▶ PROBLEM TO SOLVE: Filter this material down to the lines that hold "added", copying each one.

*** DATASET EXTRACT ***

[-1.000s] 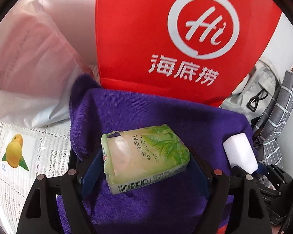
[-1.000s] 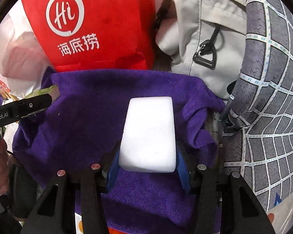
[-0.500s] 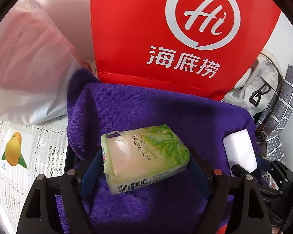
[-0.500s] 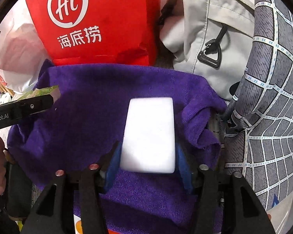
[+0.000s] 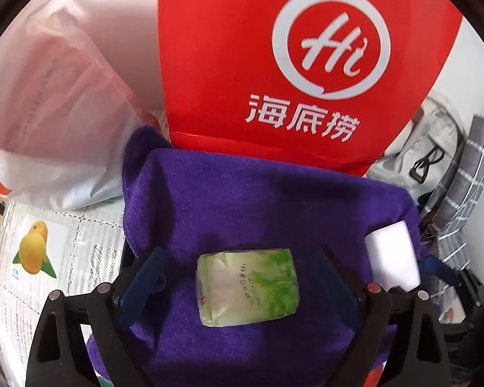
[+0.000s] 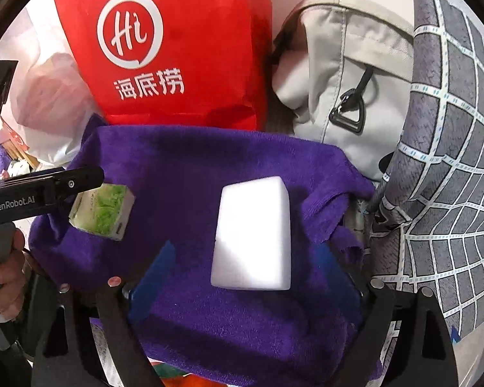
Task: Organize soft objects
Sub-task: 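Open both tools and move them back toward the cloths on the sheet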
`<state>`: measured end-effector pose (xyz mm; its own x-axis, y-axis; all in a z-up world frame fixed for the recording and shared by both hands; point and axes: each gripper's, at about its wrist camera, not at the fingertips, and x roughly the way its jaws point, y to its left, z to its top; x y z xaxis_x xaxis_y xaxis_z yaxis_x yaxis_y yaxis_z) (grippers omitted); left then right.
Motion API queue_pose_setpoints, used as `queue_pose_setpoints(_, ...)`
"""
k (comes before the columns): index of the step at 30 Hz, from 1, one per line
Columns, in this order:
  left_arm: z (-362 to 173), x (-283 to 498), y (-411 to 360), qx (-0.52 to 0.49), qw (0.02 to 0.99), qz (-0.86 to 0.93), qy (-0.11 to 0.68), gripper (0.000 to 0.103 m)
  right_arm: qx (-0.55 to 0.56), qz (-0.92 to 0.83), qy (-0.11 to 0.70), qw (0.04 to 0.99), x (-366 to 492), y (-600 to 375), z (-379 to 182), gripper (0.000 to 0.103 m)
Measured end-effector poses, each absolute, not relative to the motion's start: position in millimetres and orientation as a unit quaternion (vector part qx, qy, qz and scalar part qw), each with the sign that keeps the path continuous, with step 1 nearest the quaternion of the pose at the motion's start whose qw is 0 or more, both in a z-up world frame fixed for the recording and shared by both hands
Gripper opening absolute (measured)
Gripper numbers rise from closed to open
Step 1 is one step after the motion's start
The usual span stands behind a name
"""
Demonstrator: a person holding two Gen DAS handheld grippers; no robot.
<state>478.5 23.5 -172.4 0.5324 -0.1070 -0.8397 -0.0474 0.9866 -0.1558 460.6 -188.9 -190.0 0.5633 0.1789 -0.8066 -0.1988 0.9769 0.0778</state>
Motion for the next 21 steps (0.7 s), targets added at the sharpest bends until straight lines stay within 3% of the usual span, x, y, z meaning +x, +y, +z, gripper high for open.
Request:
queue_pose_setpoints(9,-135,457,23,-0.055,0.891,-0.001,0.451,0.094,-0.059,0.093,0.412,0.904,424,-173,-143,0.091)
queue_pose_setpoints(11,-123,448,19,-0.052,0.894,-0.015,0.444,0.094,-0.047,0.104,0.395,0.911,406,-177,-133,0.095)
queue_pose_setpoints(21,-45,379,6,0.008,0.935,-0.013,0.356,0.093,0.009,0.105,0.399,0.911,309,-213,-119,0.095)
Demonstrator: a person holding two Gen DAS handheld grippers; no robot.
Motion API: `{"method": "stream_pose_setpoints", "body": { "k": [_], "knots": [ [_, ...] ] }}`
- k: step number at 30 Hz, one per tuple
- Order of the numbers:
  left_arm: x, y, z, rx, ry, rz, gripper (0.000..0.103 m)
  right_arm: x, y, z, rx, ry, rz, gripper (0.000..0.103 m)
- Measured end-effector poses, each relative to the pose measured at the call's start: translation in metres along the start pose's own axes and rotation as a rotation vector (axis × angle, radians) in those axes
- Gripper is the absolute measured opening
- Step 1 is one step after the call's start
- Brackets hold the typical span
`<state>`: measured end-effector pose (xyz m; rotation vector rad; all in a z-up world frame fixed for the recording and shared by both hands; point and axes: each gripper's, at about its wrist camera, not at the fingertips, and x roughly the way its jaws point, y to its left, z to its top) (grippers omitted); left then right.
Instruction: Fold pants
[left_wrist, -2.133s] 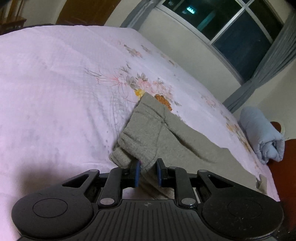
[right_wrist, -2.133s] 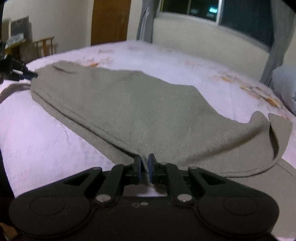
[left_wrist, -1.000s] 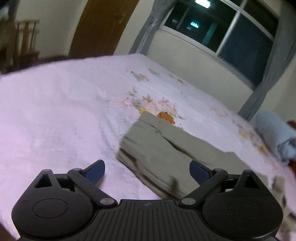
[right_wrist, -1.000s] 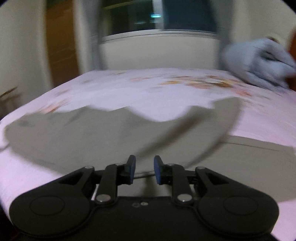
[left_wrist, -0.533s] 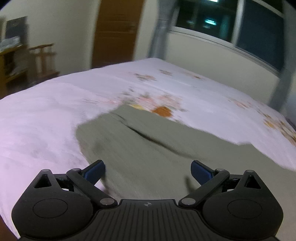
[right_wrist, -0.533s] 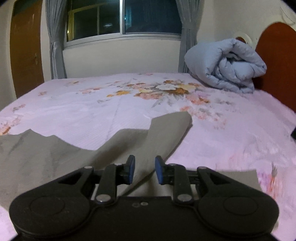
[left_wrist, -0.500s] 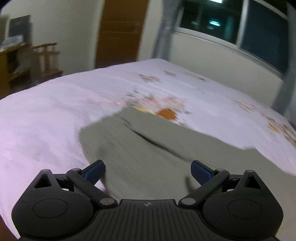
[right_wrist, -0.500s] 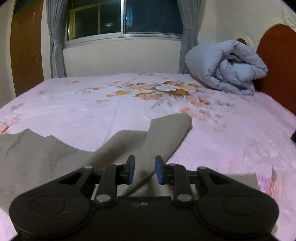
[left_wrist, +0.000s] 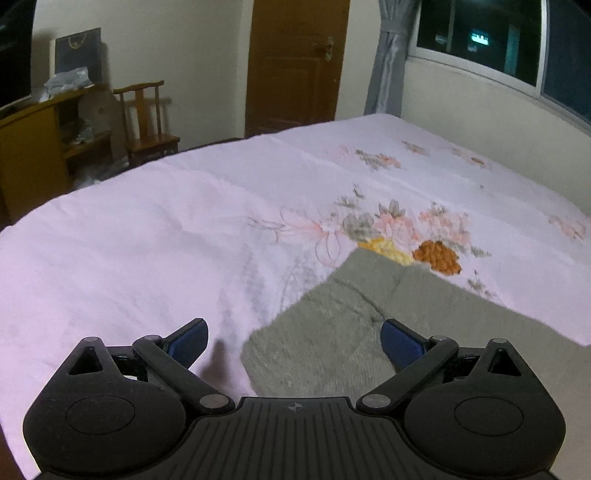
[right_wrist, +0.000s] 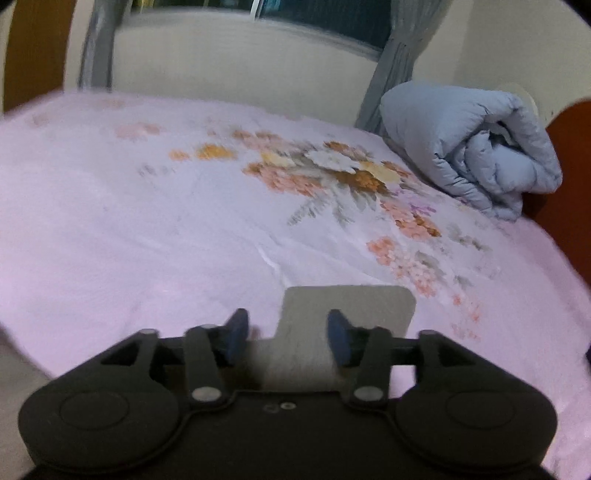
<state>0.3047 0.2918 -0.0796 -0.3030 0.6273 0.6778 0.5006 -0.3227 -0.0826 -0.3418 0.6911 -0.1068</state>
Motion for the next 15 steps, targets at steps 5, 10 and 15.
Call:
{"method": "stream_pose_setpoints", "body": {
  "k": [5,10,15],
  "knots": [
    [0.005,-0.001,-0.007,-0.008,-0.009,-0.009,0.103,0.021,-0.002,0.002,-0.026,0.084,-0.052,0.0],
    [-0.014,0.005,-0.002,-0.025,-0.022,-0.09,0.103,-0.031,-0.053,-0.007,0.15,-0.042,-0.029,0.0],
    [-0.045,-0.026,-0.018,0.133,-0.035,-0.221,0.103,-0.111,-0.11,-0.03,0.304,-0.166,-0.024,0.0]
  ]
}}
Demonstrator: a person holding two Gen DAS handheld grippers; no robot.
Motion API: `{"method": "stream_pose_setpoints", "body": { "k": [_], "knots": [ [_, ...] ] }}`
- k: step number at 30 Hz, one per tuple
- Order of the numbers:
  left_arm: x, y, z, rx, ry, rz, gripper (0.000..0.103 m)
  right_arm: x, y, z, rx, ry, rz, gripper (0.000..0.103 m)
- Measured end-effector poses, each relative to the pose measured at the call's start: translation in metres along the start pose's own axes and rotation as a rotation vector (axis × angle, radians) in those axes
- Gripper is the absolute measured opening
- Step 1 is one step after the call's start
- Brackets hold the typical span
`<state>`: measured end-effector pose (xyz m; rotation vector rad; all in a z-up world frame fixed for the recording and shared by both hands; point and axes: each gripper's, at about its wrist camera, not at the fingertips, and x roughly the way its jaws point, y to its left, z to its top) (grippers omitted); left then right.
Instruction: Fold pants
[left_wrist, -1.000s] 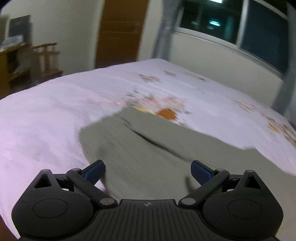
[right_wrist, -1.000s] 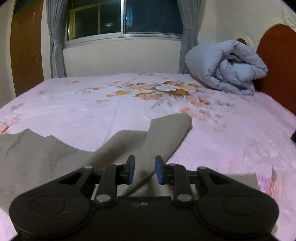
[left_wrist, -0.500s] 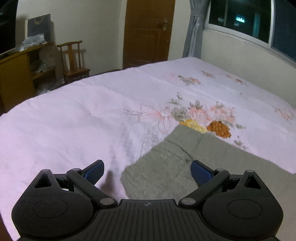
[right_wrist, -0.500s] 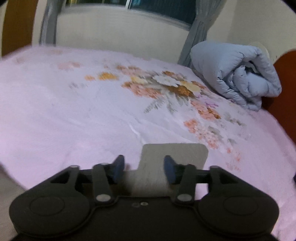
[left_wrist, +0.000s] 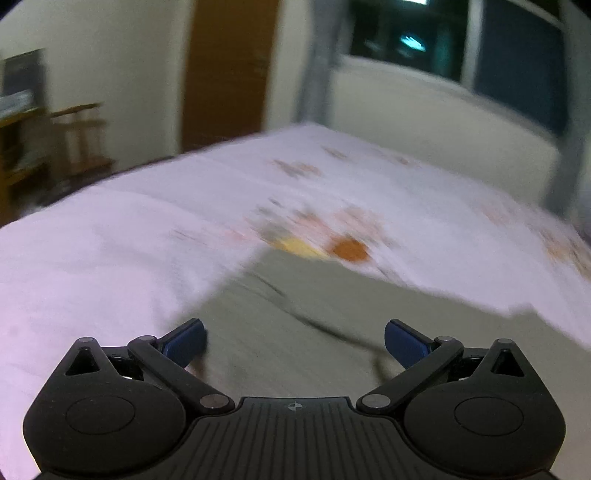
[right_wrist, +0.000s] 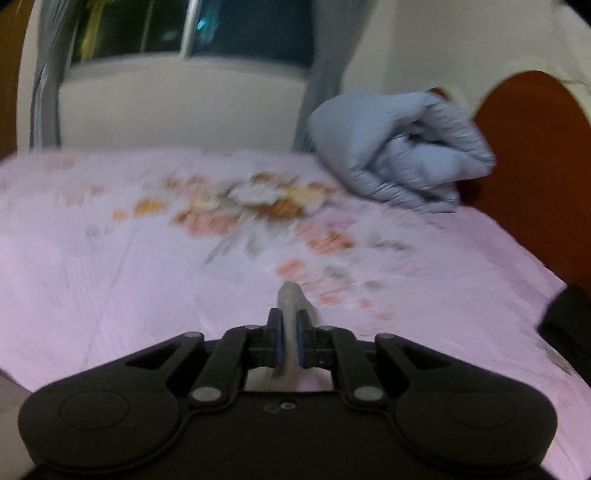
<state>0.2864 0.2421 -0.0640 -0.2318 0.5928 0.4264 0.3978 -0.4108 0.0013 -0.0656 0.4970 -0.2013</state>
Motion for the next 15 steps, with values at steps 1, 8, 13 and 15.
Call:
{"method": "stream_pose_setpoints", "body": {
  "k": [1,8,13,15],
  "knots": [
    [0.007,-0.009,-0.007,0.061,0.033,0.024,0.103,-0.016,-0.012,-0.002,0.029,-0.02,-0.005,0.0],
    [0.021,-0.028,-0.02,0.248,0.068,0.099,0.103,-0.079,-0.068,-0.03,0.123,-0.045,-0.056,0.0],
    [0.012,-0.019,-0.012,0.222,0.103,0.049,0.103,-0.101,-0.087,-0.044,0.154,-0.052,-0.055,0.0],
    [0.017,-0.015,-0.02,0.256,0.115,0.043,0.103,-0.108,-0.092,-0.05,0.182,-0.053,-0.043,0.0]
  ]
}}
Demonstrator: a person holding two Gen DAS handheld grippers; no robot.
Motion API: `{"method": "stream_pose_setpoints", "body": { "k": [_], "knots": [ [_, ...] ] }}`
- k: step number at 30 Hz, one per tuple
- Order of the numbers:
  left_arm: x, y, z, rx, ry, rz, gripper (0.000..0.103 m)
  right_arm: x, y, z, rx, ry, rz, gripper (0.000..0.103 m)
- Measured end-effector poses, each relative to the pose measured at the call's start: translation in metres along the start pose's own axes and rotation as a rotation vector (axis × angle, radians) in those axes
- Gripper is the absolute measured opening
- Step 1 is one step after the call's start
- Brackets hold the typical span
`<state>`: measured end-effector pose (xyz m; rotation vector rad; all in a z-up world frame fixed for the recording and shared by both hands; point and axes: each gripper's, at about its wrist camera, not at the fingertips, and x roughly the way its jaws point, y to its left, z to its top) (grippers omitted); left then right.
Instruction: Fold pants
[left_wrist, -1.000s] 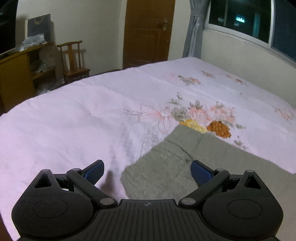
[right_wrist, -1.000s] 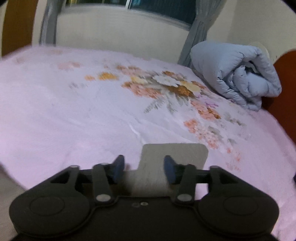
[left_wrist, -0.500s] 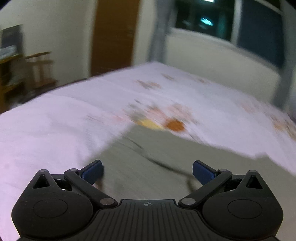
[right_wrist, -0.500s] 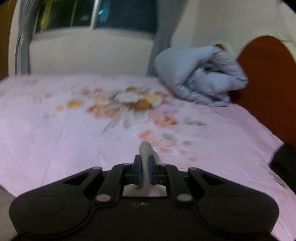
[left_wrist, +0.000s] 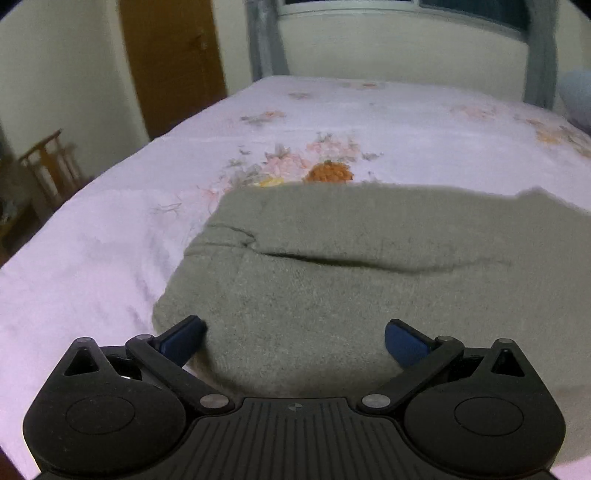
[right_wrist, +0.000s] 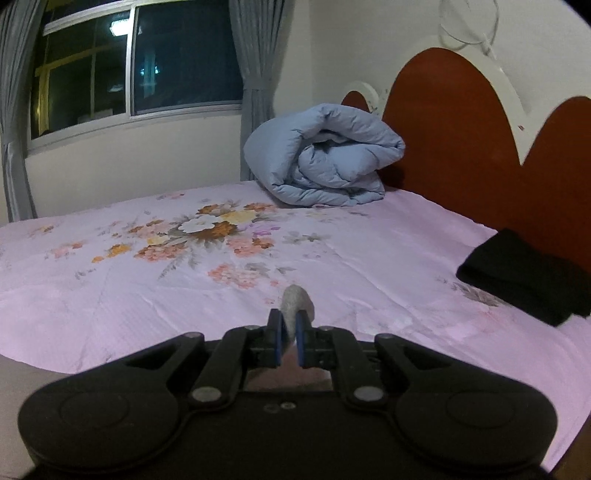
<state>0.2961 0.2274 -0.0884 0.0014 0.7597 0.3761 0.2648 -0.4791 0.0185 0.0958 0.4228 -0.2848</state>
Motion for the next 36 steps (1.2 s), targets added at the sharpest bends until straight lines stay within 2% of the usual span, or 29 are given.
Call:
{"method": "stream_pose_setpoints", "body": {
  "k": [6,10,13,21,24,25,27,28,32,34,36],
  "knots": [
    [-0.001,0.005,0.0,0.019,0.019,-0.036,0.103,-0.016,-0.022,-0.021,0.081,-0.008,-0.012,0.0],
    [-0.003,0.005,0.002,0.033,0.023,-0.049,0.103,-0.007,-0.048,-0.054,0.17,0.055,-0.021,0.0],
    [-0.002,0.006,0.002,0.038,0.028,-0.053,0.103,-0.007,-0.054,-0.071,0.187,0.075,-0.021,0.0],
    [-0.002,0.006,0.003,0.052,0.039,-0.063,0.103,0.008,-0.072,-0.101,0.297,0.145,-0.013,0.0],
    [-0.005,0.007,0.004,0.056,0.04,-0.071,0.103,0.02,-0.086,-0.117,0.374,0.21,-0.021,0.009],
    [-0.008,0.008,0.004,0.053,0.038,-0.073,0.103,0.017,-0.091,-0.119,0.404,0.195,-0.022,0.016],
    [-0.018,0.009,0.002,0.05,0.031,-0.07,0.103,0.003,-0.096,-0.117,0.416,0.155,-0.075,0.015],
    [-0.026,0.01,-0.001,0.039,0.027,-0.067,0.103,-0.005,-0.098,-0.115,0.419,0.131,-0.086,0.014],
    [-0.054,0.016,-0.024,-0.098,-0.003,-0.144,0.103,-0.031,-0.087,-0.109,0.372,0.087,-0.039,0.014],
    [-0.066,0.013,-0.037,-0.176,-0.009,-0.184,0.103,-0.039,-0.07,-0.106,0.363,0.093,0.036,0.014],
    [-0.075,0.01,-0.043,-0.255,0.011,-0.266,0.103,-0.045,-0.036,-0.104,0.319,0.123,0.149,0.014]
  ]
}}
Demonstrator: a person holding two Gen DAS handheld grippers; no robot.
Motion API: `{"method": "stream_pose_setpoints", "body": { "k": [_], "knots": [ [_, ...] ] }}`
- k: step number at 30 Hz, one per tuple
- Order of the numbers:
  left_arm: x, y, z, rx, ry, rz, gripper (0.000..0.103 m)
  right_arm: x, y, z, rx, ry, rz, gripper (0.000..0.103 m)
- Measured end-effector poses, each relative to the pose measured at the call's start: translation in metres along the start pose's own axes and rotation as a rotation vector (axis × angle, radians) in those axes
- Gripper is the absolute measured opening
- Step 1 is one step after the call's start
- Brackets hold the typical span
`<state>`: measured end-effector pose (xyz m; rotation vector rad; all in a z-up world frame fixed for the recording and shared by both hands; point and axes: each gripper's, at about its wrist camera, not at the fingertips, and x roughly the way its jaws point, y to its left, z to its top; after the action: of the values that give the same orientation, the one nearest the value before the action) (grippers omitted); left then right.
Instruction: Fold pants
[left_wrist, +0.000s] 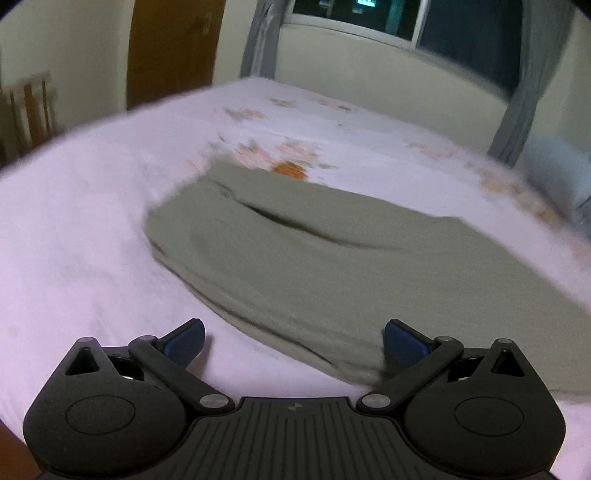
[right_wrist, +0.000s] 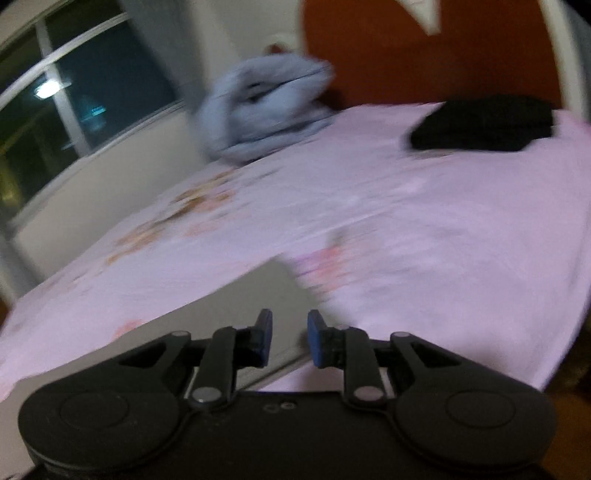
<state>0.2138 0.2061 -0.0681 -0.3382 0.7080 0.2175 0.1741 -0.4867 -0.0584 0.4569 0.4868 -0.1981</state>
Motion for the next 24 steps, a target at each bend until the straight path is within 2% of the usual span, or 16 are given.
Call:
{"method": "stream_pose_setpoints", "body": {
  "k": [2,6,9,10,11,13,15,24],
  "knots": [
    [-0.005,-0.01,-0.005,-0.03,0.011,-0.048,0.098,0.0,0.029,-0.012,-0.035,0.028,0.068,0.014],
    [-0.01,-0.035,-0.011,0.043,0.01,-0.044,0.092,0.01,0.087,-0.04,-0.13,0.108,0.17,0.014],
    [-0.008,-0.037,-0.015,0.021,0.034,-0.058,0.067,0.006,0.123,-0.059,-0.2,0.131,0.227,0.014],
    [-0.007,-0.034,-0.017,-0.011,0.046,-0.083,0.053,0.006,0.133,-0.066,-0.207,0.157,0.262,0.014],
    [-0.007,-0.032,-0.02,-0.042,0.052,-0.101,0.05,0.005,0.142,-0.072,-0.231,0.169,0.277,0.014],
    [-0.008,-0.027,-0.025,-0.095,0.071,-0.135,0.047,0.001,0.159,-0.086,-0.295,0.184,0.293,0.014],
    [-0.007,-0.026,-0.028,-0.137,0.073,-0.157,0.047,0.0,0.166,-0.093,-0.304,0.199,0.31,0.014],
    [0.006,-0.036,-0.02,-0.137,0.096,-0.173,0.047,0.019,0.173,-0.098,-0.258,0.271,0.324,0.014]
  ]
}}
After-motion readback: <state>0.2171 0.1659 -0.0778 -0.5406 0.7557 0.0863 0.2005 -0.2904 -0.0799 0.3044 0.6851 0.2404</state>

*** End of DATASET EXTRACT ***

▶ SOLUTION:
Motion for the next 21 steps (0.7 s), targets added at the sharpest bends until straight lines stay within 3% of the usual span, x, y, z meaning +x, +y, +z, gripper high for open.
Motion for the next 36 steps (1.2 s), targets added at the sharpest bends until straight lines stay within 2% of the usual span, or 29 are given.

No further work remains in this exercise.